## EXERCISE OBJECTIVE
Only the lines of the data holding the string "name" need to be returned.

▬▬▬▬▬▬

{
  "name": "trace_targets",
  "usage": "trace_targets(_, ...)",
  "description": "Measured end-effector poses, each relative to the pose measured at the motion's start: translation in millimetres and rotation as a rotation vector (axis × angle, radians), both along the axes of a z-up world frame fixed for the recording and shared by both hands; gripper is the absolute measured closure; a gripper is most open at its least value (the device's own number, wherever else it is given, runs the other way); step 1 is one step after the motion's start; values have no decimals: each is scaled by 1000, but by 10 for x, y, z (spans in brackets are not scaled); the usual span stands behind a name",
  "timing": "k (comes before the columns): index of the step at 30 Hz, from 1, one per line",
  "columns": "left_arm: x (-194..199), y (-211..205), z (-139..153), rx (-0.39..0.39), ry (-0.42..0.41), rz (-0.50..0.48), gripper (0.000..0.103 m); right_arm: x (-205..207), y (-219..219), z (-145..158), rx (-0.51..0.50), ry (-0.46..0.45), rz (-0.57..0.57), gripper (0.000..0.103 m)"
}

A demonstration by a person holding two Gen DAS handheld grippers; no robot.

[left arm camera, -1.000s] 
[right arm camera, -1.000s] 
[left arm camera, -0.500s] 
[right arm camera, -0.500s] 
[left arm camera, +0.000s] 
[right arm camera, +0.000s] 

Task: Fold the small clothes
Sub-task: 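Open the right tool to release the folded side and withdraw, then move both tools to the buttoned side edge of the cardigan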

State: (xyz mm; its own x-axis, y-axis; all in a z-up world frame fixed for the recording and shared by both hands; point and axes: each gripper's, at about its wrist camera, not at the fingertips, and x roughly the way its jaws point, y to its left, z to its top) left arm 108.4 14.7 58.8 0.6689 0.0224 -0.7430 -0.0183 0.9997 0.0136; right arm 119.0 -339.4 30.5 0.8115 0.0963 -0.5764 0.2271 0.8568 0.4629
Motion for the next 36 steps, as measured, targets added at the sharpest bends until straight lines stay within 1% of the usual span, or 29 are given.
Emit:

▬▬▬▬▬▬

## YOUR RESPONSE
  "name": "trace_targets",
  "description": "Measured end-effector poses, each relative to the pose measured at the motion's start: translation in millimetres and rotation as a rotation vector (axis × angle, radians), both along the axes of a z-up world frame fixed for the recording and shared by both hands; gripper is the absolute measured closure; a gripper is most open at its least value (the device's own number, wherever else it is given, runs the other way); step 1 is one step after the motion's start; values have no decimals: each is scaled by 1000, but by 10 for x, y, z (spans in brackets are not scaled); the usual span stands behind a name",

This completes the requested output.